[PROBLEM REQUIREMENTS]
Could you copy exactly the lines from the one containing "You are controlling" through the last line of the records below, and nothing else?

[Items listed in a dataset]
───

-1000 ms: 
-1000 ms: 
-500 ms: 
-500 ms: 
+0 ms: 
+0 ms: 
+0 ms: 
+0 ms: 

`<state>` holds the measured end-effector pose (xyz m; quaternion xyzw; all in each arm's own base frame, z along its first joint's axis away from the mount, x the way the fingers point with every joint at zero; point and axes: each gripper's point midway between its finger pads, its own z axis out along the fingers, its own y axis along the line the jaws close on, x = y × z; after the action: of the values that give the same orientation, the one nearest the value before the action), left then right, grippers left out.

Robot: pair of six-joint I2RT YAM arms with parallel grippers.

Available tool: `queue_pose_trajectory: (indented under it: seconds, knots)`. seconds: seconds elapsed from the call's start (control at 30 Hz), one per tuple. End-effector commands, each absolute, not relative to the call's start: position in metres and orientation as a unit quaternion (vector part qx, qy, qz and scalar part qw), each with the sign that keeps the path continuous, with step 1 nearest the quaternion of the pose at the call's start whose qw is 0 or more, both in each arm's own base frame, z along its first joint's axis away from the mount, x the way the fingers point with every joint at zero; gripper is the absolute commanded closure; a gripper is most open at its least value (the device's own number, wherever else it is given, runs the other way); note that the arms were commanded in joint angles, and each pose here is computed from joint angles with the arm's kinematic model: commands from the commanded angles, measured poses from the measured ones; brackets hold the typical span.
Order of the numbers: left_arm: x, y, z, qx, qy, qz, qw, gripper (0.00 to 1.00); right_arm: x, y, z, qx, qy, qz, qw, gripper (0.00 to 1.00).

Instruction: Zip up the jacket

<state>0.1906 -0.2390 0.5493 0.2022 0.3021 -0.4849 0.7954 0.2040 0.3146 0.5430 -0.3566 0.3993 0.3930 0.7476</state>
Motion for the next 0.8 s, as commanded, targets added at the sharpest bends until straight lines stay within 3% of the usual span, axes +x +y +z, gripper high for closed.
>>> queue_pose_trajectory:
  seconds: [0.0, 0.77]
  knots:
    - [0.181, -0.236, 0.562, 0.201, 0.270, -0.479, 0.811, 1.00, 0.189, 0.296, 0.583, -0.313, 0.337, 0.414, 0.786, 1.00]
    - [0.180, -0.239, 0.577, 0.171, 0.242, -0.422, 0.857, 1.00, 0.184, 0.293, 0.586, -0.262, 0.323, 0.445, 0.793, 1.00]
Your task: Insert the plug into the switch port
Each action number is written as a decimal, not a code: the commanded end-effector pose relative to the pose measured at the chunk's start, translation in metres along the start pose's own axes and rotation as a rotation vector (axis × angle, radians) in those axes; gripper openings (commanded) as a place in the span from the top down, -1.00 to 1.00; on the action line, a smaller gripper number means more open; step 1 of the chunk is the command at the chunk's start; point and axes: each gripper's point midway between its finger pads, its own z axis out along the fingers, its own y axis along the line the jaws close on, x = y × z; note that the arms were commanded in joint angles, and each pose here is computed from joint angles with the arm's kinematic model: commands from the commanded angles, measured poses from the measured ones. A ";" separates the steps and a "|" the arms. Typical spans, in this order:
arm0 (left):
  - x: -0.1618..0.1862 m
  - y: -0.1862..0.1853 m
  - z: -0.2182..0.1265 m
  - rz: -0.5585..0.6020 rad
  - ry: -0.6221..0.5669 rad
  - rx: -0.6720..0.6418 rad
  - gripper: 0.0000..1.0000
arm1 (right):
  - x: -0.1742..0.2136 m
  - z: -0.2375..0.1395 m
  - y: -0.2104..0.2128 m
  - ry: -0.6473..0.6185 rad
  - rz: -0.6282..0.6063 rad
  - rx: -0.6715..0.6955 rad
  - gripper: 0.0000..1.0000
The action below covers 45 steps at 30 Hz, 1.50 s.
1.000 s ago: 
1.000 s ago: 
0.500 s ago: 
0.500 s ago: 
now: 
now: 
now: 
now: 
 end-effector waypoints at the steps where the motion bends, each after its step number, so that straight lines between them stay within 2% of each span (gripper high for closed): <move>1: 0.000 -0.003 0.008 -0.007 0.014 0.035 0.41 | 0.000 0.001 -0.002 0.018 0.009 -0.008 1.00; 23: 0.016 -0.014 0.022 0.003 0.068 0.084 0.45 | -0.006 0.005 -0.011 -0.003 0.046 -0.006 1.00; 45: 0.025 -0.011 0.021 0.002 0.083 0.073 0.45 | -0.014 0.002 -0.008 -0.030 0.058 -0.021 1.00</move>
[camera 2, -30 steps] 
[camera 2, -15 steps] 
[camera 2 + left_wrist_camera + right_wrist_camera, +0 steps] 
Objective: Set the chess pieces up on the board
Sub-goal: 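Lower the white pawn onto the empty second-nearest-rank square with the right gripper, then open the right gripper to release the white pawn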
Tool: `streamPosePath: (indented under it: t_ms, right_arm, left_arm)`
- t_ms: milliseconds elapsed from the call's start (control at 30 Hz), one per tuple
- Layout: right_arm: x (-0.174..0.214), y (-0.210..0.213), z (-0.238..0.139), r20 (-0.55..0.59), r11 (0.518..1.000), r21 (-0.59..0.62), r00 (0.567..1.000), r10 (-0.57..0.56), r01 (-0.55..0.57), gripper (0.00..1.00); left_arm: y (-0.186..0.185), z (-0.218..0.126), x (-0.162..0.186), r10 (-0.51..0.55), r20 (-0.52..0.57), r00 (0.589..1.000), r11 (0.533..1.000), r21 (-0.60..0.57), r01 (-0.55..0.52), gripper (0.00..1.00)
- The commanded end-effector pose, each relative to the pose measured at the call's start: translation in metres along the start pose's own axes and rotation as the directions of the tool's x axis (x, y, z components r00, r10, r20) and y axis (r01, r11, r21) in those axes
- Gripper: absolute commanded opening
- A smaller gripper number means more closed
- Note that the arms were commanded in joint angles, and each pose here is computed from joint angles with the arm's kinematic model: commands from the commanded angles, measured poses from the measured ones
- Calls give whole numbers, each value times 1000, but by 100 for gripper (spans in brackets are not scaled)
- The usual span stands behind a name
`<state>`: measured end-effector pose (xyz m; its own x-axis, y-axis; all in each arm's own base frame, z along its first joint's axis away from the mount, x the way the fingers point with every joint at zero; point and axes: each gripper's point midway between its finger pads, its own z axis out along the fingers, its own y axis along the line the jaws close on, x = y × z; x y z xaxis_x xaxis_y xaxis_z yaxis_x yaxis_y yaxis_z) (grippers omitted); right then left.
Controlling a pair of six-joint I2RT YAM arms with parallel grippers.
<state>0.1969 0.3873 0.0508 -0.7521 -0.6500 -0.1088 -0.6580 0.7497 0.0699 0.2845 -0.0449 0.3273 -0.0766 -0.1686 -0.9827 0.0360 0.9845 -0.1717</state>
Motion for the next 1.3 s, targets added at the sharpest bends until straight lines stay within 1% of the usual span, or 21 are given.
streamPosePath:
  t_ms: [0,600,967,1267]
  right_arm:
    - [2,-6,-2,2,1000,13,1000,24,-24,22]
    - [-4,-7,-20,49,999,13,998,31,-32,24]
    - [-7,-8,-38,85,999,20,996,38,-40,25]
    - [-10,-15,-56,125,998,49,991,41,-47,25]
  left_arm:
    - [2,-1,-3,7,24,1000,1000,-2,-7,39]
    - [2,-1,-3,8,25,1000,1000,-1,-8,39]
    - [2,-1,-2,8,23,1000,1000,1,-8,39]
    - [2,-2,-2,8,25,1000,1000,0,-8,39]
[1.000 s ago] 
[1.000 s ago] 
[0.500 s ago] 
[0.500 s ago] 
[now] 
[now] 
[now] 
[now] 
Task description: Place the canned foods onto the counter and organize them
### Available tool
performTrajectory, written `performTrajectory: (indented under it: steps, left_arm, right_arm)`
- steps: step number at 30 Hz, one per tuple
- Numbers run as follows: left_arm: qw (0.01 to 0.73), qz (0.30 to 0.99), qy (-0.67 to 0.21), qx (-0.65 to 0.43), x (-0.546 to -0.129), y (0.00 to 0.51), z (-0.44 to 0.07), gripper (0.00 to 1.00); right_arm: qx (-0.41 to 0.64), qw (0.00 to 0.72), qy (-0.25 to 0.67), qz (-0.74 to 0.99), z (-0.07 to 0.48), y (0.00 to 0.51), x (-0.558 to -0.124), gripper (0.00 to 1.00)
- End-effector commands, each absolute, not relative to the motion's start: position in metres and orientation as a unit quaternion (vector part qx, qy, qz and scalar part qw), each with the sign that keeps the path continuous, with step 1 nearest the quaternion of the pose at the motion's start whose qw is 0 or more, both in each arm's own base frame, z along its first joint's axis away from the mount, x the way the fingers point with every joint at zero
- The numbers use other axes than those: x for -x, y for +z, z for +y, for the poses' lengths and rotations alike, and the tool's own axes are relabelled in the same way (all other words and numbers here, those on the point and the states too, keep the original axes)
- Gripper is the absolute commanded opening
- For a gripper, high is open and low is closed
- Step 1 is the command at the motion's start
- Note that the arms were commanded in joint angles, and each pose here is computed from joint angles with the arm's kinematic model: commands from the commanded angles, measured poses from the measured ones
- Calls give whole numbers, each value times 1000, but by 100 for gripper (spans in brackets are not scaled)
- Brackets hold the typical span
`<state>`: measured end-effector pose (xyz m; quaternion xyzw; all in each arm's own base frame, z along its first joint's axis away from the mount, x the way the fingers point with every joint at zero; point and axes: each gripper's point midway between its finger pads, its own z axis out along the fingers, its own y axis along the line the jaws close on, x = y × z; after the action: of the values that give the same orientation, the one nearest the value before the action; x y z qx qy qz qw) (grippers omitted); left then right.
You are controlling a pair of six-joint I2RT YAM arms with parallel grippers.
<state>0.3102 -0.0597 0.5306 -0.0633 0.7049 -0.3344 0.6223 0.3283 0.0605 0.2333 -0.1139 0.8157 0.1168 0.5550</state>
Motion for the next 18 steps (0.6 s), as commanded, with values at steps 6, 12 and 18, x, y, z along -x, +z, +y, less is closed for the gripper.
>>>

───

[RESULT BELOW]
You are controlling a pair of six-joint I2RT YAM arms with parallel grippers.
<state>0.3102 -0.0597 0.5306 -0.0633 0.7049 -0.3344 0.6223 0.3283 0.0605 0.2333 -0.1139 0.8157 0.1168 0.5550</state>
Motion for the next 18 steps (0.6 s), as commanded, with values at steps 6, 12 and 18, x, y, z along -x, +z, +y, less is closed for the gripper.
>>>

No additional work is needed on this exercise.